● What you have to do
Filter the listing for lines containing "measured".

● Exercise data
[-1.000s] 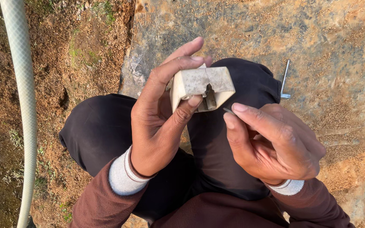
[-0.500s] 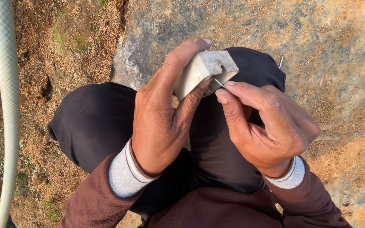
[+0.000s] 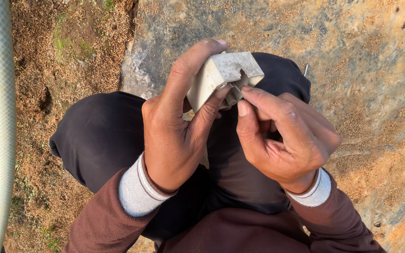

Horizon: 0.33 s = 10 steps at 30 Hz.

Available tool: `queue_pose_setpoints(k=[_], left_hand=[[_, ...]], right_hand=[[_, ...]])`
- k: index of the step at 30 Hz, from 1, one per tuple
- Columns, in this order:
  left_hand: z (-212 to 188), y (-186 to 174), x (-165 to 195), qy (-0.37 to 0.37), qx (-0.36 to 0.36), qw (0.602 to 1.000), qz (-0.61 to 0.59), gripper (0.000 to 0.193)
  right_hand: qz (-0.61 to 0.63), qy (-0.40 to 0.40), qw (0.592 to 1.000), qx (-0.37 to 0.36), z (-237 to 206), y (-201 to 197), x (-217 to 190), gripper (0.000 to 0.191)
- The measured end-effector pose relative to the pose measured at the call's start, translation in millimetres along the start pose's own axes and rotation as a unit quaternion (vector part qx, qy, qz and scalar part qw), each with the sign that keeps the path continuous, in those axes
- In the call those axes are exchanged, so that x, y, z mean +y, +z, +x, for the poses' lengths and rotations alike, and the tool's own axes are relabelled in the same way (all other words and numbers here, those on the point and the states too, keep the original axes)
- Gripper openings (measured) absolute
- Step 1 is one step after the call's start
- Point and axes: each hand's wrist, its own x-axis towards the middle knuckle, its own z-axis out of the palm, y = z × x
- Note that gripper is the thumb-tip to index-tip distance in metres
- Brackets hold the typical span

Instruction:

● Answer to this problem
- The measured end-effector pose relative to the pose measured at the call's start, translation in millimetres along the start pose's own axes and rotation as a unit quaternion (vector part qx, qy, qz and scalar part qw), each with the sign that keeps the path continuous, in those axes
- Gripper openings (measured) absolute

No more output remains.